Comment of the Day: Tracing the Roots of the Houston Grid

COMMENT OF THE DAY: TRACING THE ROOTS OF THE HOUSTON GRID Map of previously proposed roads through KPC preserved land“The Republic of Texas in 1837 created various categories of immigrants in order to assign land grants. The coastal regions and plots fronting major rivers were for the most part already claimed by settlers that had arrived under Mexican governance, so what was allocated for new settlers was primarily west and north of the coast and between rivers. Most of these grants were made in 640-acre (1-square-mile) increments (or double or half that). These were made as geometrically regular as possible given natural features. In the nearly-featureless prairies west of Houston and notably in the Katy Prairie, you had these perfect grids dominating much of the plat maps. Roads and fences were built to follow that pattern for obvious reasons. The legacy of this system has shaped policy ever since.” [TheNiche, commenting on Ring Around the Katy Prairie, and Other Orbital Highway Fun] Map of previously planned thoroughfare routes across Katy Prairie Conservancy preserve: Harris County Planning and Infrastructure Department

6 Comment

  • Wrong. Early land grants (Spanish, republic of Texas, early US) were given out in irregular shapes. The 1 square mile grid system was imposed on the majority of the US by Thomas Jefferson after the Louisiana purchase. Texas was not a part of the Louisiana purchase so the Jeffersonian system was not applied to Texas. It was applied to Oklahoma and that is why the panhandle has many tracts that are square in shape even though they were not officially surveyed as part of the township and range system. Go to the Texas railroad commission GIS and zoom in on the Houston area. Then do the same for the panhabdle. You’ll seem I am correct.

  • Oh wait… If you go further west they do turn into squares. Interesting

  • Many of the Spanish land grants in Central Texas actually use rivers as boundaries, causing the “grid” to go 45 degrees off of a North-South system. Not sure what you mean by “categories of immigrants” being used in doling out land.

  • @ Superdave: It would appear that Swamplot cited a source as a link that you can access by clicking the phrase in question.
    .
    Yes, you’re right that the Spanish and Mexican grants tended to go off of rivers. Early settlers were fixated on rivers for transportation, irrigation, and alluvial soils. That land got allocated early on and in a different pattern. The system that came later wasn’t always comprised of a perfect grid because it had to take the former allocations into account as well as natural features, but sometimes it was. In the Katy Prairie, it certainly was.

  • The early Texas, and Mexican, land grants were generally based on either a league or a labor, or both. A league was 25 million square varas(4428 acres), a labor was 1 million square varas(177 acres).
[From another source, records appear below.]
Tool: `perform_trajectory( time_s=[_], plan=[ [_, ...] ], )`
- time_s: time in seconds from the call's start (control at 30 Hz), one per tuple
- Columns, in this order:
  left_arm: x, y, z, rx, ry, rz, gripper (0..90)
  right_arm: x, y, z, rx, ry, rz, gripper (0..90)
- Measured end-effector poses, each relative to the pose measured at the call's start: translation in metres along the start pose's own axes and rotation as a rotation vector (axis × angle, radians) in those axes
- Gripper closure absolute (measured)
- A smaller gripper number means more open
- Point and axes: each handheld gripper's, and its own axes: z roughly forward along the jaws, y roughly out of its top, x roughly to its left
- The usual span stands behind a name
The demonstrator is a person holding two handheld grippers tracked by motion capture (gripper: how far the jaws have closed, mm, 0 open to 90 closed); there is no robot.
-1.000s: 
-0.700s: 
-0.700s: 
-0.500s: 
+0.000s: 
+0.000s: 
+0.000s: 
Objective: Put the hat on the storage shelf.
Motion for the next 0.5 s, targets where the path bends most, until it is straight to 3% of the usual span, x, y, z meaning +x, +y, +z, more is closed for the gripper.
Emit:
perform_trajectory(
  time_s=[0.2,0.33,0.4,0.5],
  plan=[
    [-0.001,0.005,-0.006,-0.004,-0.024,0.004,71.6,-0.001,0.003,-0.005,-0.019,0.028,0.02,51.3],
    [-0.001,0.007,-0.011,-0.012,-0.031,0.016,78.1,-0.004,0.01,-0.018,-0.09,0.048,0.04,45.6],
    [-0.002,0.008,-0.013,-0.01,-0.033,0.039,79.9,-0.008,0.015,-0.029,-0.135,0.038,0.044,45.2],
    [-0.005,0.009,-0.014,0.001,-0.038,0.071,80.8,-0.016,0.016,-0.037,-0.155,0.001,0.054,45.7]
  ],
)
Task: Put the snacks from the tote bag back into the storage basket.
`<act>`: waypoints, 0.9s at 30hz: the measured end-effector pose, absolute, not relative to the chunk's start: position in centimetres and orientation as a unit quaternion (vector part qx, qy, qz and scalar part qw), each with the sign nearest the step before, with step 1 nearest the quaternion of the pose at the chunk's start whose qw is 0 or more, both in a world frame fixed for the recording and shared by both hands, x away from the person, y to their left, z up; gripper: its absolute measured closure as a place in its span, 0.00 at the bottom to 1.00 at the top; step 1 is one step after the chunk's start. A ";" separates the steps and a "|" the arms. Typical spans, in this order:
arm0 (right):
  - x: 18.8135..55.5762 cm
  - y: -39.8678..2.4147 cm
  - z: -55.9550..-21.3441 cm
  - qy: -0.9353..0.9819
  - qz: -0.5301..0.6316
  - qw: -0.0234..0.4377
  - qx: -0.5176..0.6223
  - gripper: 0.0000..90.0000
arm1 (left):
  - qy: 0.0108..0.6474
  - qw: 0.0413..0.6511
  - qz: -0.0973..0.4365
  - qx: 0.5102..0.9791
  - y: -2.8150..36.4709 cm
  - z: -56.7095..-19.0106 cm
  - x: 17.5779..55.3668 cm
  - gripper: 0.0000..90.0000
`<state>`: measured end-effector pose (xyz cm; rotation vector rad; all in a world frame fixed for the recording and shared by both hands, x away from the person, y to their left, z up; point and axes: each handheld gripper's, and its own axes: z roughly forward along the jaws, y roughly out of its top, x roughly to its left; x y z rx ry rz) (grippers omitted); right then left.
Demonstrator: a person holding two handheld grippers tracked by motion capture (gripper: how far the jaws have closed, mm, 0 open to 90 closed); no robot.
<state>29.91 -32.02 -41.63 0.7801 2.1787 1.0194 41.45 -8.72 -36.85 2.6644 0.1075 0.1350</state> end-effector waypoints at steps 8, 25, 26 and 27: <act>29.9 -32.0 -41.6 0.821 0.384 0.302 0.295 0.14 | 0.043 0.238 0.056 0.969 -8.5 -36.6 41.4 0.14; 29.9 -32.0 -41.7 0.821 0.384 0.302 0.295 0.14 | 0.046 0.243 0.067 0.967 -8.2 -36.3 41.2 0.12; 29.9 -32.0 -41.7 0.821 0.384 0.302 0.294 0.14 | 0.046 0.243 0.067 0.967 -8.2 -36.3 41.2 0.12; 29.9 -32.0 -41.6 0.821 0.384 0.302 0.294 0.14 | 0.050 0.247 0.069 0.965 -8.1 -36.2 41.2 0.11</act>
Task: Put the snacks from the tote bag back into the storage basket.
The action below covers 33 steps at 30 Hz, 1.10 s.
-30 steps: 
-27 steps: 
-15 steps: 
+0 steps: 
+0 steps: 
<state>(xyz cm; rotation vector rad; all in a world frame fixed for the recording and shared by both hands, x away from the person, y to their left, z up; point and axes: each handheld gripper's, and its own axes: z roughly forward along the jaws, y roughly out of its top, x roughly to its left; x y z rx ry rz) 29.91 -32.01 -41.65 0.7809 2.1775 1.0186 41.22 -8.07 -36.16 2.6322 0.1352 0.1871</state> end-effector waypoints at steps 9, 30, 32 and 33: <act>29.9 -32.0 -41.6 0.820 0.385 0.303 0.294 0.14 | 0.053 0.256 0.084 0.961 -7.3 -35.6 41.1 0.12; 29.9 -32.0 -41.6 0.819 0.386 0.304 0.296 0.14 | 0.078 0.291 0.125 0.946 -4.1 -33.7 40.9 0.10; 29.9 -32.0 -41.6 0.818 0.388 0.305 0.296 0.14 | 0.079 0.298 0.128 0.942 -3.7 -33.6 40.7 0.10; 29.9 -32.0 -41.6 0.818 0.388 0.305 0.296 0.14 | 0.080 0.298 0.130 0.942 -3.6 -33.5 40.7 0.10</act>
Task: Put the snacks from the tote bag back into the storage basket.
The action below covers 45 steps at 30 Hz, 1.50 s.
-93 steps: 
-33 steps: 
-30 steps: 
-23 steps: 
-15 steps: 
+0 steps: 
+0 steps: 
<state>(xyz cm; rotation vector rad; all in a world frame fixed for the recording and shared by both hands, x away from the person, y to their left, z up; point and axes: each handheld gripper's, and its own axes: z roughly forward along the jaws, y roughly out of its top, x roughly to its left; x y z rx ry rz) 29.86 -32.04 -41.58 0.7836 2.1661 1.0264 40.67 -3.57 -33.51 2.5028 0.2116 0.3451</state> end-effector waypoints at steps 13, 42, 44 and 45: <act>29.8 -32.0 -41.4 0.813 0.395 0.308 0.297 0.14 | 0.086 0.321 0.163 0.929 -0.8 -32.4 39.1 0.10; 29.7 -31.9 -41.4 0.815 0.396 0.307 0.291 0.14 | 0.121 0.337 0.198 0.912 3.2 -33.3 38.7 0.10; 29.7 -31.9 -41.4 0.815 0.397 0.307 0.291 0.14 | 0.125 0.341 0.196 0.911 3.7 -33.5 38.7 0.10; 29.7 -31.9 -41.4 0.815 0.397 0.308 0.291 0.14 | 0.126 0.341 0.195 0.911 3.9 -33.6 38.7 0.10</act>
After a while the Republic of Texas started giving grants in fractions of 640 acres, with a set of rules on how much land a person was entitled to, depending on when they arrived in Texas, and other factors.

    I have one ancestor who arrived in Matagorda the day after the Battle of San Jacinto, and he was granted a league and a labor in Jackson County. Another came a year or two later, and ended up with 640 acres in Taylor County, and another in Fisher County.

    If you look at land grant maps, many of the Mexican leagues were long and thin, not square. As mentioned above, one of the best ways to see the grants is on the RRC site.

  • The tracks will follow some of the patterns listed here, but the development and road patterns follow the pattern of the top mode of transportation at the time. You can tell the age of an area by whether the roads/development is parallel/perpendicular to a railroad or an interstate.